The Raw Transcript Needs Three Edits
Once RNA polymerase II begins copying the gene, it produces a raw strand called pre-mRNA. This molecule is not ready to be used. It must undergo three modifications before it qualifies as a mature messenger RNA.
- 5′ capping: Almost immediately after transcription starts, a special chemical cap is added to the front end of the RNA. This cap protects the molecule from being chewed up by enzymes and later serves as the attachment point for ribosomes.

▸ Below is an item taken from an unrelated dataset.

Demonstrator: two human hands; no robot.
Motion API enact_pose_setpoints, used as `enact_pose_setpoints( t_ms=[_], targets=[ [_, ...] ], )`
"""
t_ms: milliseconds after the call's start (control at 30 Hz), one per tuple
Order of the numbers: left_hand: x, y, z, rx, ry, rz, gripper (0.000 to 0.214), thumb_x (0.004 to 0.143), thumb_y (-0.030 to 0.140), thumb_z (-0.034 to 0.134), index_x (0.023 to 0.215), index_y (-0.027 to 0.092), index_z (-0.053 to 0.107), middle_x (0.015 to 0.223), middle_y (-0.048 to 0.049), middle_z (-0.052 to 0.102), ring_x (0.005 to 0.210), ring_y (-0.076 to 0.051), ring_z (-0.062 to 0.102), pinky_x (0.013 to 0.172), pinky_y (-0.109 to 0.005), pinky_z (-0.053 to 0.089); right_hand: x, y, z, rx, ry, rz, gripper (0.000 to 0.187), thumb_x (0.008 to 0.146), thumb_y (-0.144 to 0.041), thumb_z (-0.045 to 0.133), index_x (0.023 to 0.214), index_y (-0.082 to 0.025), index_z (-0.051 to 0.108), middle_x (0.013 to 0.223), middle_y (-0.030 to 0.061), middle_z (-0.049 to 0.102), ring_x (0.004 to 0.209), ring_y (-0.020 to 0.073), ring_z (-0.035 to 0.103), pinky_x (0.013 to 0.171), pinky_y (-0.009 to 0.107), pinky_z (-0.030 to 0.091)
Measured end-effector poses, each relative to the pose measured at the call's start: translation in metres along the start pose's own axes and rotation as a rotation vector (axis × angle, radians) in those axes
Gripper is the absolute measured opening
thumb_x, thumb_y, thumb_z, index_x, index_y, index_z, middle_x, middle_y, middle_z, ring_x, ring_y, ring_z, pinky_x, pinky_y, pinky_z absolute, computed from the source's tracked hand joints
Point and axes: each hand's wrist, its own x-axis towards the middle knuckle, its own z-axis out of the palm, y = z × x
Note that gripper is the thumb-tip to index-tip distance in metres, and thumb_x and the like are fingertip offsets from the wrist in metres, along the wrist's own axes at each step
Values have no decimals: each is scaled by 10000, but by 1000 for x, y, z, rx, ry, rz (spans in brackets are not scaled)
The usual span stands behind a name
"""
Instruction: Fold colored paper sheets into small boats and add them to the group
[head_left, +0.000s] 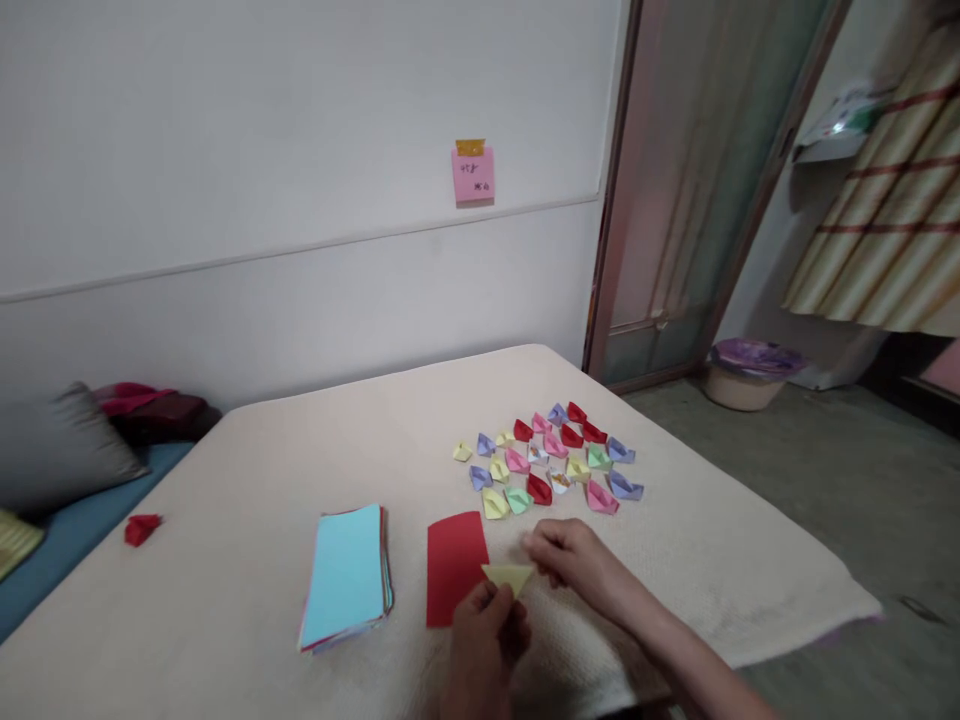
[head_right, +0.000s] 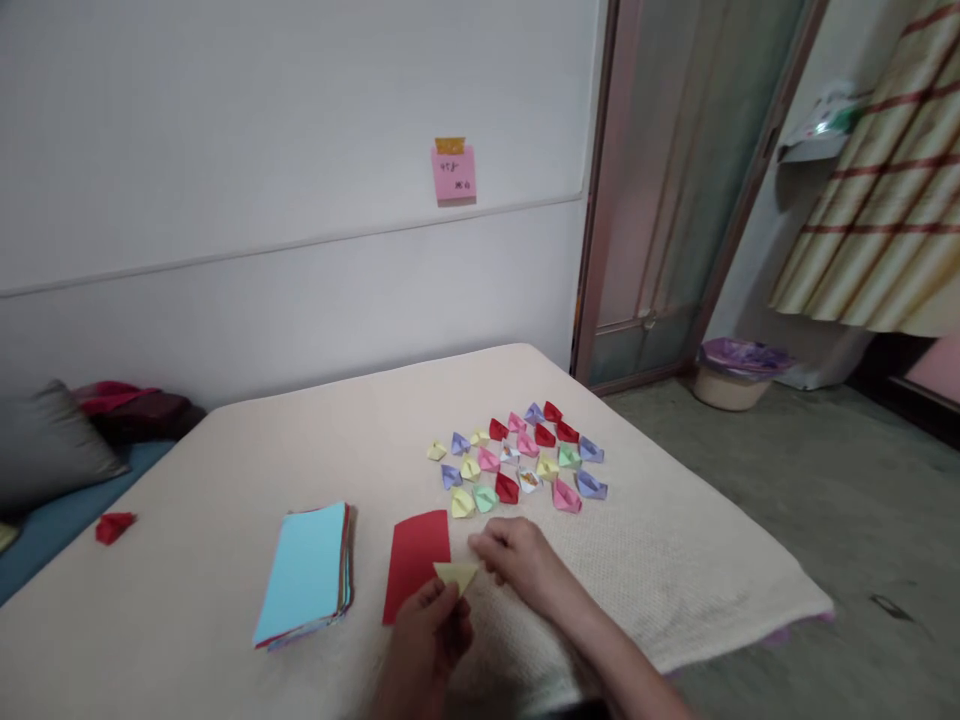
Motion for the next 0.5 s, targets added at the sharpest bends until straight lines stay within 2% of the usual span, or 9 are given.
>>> enact_pose_setpoints(
  t_ms=[67, 133, 233, 300, 333, 400, 500],
  targets=[
    [0, -11, 4, -26, 8, -81, 378, 476, 329, 830, 593, 154, 516, 510, 31, 524, 442, -61, 461, 458, -176, 365, 4, 6, -11, 15, 49, -28, 357, 852, -389, 498, 561, -183, 499, 489, -43, 467, 465, 110, 462, 449, 212, 355],
    [0, -14, 8, 36, 13, -35, 378, 487, 352, 824, 581, 151, 518, 514, 30, 518, 446, -62, 453, 469, -184, 374, 6, 7, -16, 9, 103, -49, 369, 858, -397, 490, 557, -183, 493, 493, -39, 466, 472, 115, 457, 459, 222, 353],
    [0, -4, 9, 235, 41, 209, 316, 596, 391, 755, 585, 146, 556, 517, 26, 510, 477, -89, 456, 496, -214, 392, 1, -2, -14, -32, 177, -116, 323, 858, -356, 497, 587, -182, 518, 528, -33, 477, 515, 126, 469, 504, 236, 364],
    [-2, 4, 7, 375, 54, 426, 234, 730, 366, 649, 648, 154, 593, 577, 13, 541, 540, -116, 492, 541, -231, 404, -5, -12, -8, -75, 217, -198, 249, 854, -298, 508, 634, -187, 539, 584, -28, 493, 569, 133, 480, 537, 239, 368],
    [-3, 8, 6, 436, 60, 484, 204, 765, 348, 614, 684, 161, 601, 607, 7, 558, 567, -128, 508, 555, -237, 406, -8, -16, -6, -109, 211, -247, 204, 845, -264, 522, 657, -190, 552, 620, -23, 505, 599, 136, 488, 556, 241, 372],
    [-5, 12, 4, 530, 80, 543, 160, 802, 316, 571, 737, 174, 603, 649, -3, 580, 610, -150, 532, 574, -249, 409, -12, -23, -1, -189, 185, -320, 129, 822, -194, 546, 695, -195, 571, 683, -14, 522, 630, 135, 495, 576, 243, 373],
    [-7, 12, 3, 622, 74, 562, 141, 827, 303, 537, 787, 182, 596, 690, -20, 597, 647, -172, 547, 596, -265, 417, -15, -26, 3, -306, 129, -344, 91, 794, -121, 565, 772, -205, 594, 770, 0, 556, 647, 131, 506, 592, 245, 379]
  ],
)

- Splicing: Most human genes contain long non-coding stretches (introns) interrupting the actual protein-coding sequences (exons). The splicing machinery cuts out the introns and stitches the exons together into a continuous coding message.
- Polyadenylation: At the tail end of the transcript, the RNA is clipped at a specific site and a long chain of adenine bases (the poly-A tail) is added. This tail stabilizes the mRNA and helps regulate how long it survives in the cytoplasm.
These three modifications happen in the nucleus, often while the RNA is still being transcribed. They are not optional. An mRNA missing its cap, carrying unspliced introns, or lacking a poly-A tail will typically be recognized as defective and destroyed.
Export Through the Nuclear Pore
The finished mRNA still has to physically leave the nucleus to reach the ribosomes in the cytoplasm. This requires passing through nuclear pore complexes, massive protein channels embedded in the nuclear envelope. The mRNA doesn’t slip through on its own. It must be bound by specific export proteins that recognize features of a properly processed transcript. One key export complex works by binding directly to the RNA and then docking with the nuclear pore to facilitate passage. An mRNA that hasn’t been correctly capped, spliced, or polyadenylated generally fails to associate with these export factors and remains trapped in the nucleus.
The Ribosome Must Recognize the Message
Even after an mRNA reaches the cytoplasm, expression isn’t guaranteed until it’s successfully loaded onto a ribosome. This final gatekeeping step depends on a set of initiation factors. The most critical is eIF4E, a small protein that physically grabs the 5′ cap on the mRNA. It is the slowest, rate-limiting piece of the translation startup machinery. Once eIF4E is attached, it links up with eIF4G (a scaffold protein) and eIF4A (which unwinds any tangles in the RNA’s leading sequence), forming a complex that recruits the ribosome’s small subunit. The ribosome then scans along the mRNA until it finds the start codon, at which point protein synthesis begins.
This means the 5′ cap added back during RNA processing serves double duty: it protects the mRNA from degradation and it provides the essential handle that the ribosome uses to latch on. A message without a functional cap is effectively invisible to the translation machinery.